Begin with the first line below and retype each line exactly through the line containing "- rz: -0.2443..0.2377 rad". Any pictures are to be left out.
===============
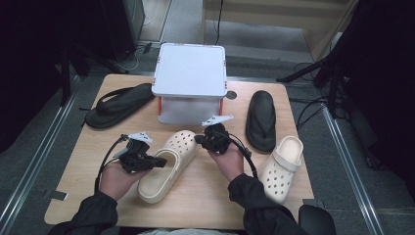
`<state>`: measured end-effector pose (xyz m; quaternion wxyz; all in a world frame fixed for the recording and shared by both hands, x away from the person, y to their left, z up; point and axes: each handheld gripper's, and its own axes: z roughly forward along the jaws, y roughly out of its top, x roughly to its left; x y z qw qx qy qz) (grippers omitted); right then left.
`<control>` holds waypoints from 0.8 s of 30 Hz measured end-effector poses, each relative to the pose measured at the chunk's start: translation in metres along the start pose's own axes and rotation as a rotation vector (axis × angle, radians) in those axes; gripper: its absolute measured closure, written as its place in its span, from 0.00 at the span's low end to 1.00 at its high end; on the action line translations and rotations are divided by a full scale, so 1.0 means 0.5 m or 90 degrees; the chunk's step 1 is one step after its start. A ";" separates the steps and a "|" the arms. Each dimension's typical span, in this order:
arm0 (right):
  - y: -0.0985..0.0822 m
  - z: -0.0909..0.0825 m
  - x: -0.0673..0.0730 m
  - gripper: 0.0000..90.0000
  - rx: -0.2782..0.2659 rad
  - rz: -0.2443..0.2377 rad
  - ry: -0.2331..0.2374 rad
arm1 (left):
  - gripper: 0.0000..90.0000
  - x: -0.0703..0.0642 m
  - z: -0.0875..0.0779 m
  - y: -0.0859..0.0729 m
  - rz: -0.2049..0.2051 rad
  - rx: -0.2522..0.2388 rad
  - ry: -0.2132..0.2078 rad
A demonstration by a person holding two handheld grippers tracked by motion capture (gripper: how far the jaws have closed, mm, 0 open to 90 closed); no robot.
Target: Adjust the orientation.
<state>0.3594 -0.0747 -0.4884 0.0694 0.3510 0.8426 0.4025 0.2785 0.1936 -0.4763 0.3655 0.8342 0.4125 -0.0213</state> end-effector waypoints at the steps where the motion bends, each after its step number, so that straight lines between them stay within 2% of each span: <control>1: -0.001 -0.004 0.002 1.00 -0.002 0.003 0.003 | 0.99 0.000 -0.012 -0.004 0.004 0.000 0.002; 3: -0.007 -0.016 0.009 1.00 -0.008 0.005 0.010 | 0.99 0.001 -0.033 -0.010 0.008 -0.006 0.009; 6: -0.025 -0.035 0.033 1.00 -0.013 0.005 0.028 | 1.00 0.010 -0.065 -0.023 -0.001 -0.020 0.024; 9: -0.045 -0.044 0.059 1.00 -0.015 0.004 0.039 | 1.00 0.035 -0.075 -0.035 -0.016 -0.025 0.042; 13: -0.072 -0.040 0.100 1.00 -0.003 -0.008 0.059 | 1.00 0.077 -0.058 -0.045 -0.037 -0.003 0.056; 16: -0.082 -0.032 0.119 1.00 0.009 -0.006 0.074 | 1.00 0.092 -0.043 -0.049 -0.052 0.003 0.045; 18: -0.089 -0.028 0.129 1.00 0.016 0.001 0.088 | 1.00 0.096 -0.032 -0.049 -0.057 0.001 0.032; 21: -0.093 -0.019 0.140 1.00 0.020 -0.006 0.095 | 1.00 0.091 -0.014 -0.049 -0.058 0.013 0.015; 24: -0.091 -0.008 0.140 1.00 0.025 -0.006 0.089 | 1.00 0.082 -0.006 -0.046 -0.053 0.022 0.019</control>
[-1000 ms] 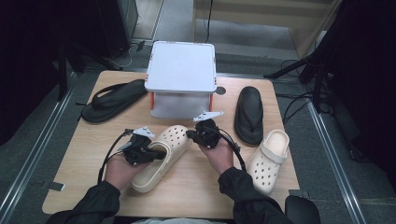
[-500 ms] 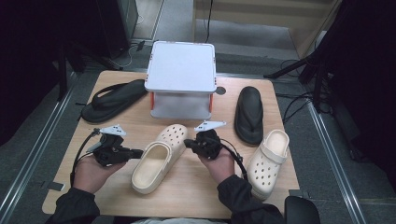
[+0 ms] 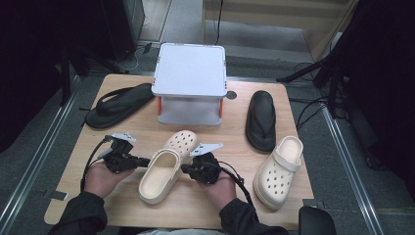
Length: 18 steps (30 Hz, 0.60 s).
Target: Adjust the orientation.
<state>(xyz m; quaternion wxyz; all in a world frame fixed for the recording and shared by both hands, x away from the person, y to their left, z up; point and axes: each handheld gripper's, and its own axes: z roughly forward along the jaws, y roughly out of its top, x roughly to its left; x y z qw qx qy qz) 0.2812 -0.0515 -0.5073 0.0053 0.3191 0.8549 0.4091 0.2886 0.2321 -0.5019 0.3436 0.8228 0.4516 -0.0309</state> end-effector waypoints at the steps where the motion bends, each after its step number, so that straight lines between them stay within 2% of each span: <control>1: 0.000 0.001 -0.002 1.00 -0.001 -0.001 0.000 | 1.00 -0.001 0.000 0.000 -0.001 -0.003 0.001; 4: 0.004 0.002 -0.009 1.00 -0.005 -0.002 -0.006 | 1.00 -0.005 0.003 0.002 0.002 0.000 0.001; 7: 0.012 0.004 -0.017 1.00 -0.004 -0.011 -0.026 | 1.00 -0.011 0.006 0.005 0.007 0.000 0.006; 14: 0.027 0.009 -0.036 1.00 -0.002 -0.008 -0.035 | 1.00 -0.020 0.009 0.007 0.007 0.001 0.016; 18: 0.034 0.011 -0.047 1.00 -0.002 -0.001 -0.043 | 1.00 -0.028 0.014 0.008 0.013 0.004 0.012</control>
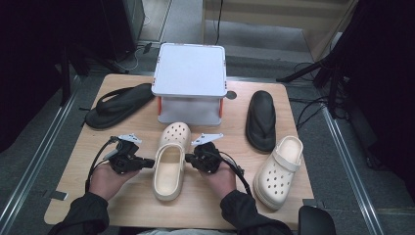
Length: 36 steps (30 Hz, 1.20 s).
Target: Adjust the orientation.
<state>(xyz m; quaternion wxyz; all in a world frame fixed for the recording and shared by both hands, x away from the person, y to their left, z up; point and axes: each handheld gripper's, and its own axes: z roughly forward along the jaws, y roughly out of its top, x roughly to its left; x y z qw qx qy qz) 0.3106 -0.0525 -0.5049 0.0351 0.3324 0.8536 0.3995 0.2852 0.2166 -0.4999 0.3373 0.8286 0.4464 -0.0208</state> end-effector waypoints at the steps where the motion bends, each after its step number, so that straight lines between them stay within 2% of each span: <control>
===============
Response to the task →
`<state>`: measured end-effector pose (xyz m; quaternion wxyz; all in a world frame fixed for the recording and shared by both hands, x away from the person, y to their left, z up; point and axes: each handheld gripper's, and its own axes: z roughly forward along the jaws, y roughly out of its top, x roughly to its left; x y z qw qx qy qz) (grippers omitted); right then left.
`<control>` holds waypoints from 0.8 s of 30 Hz measured end-effector poses, each relative to the pose measured at the chunk's start: translation in metres along the start pose's own axes and rotation as a rotation vector (axis × angle, radians) in those axes; gripper: its absolute measured closure, written as its place in its span, from 0.00 at the span's low end to 1.00 at its high end; on the action line translations and rotations are divided by a full scale, so 1.0 means 0.5 m or 90 degrees; the chunk's step 1 is one step after its start. A ";" separates the steps and a "|" the arms. Each dimension's typical span, in this order:
arm0 (right):
  - y: -0.0985..0.0822 m
  - z: -0.0909..0.0825 m
  - x: -0.0673..0.0730 m
  - gripper: 0.0000..90.0000
  - rx: -0.2782..0.2659 rad
  - rz: -0.2443..0.2377 rad

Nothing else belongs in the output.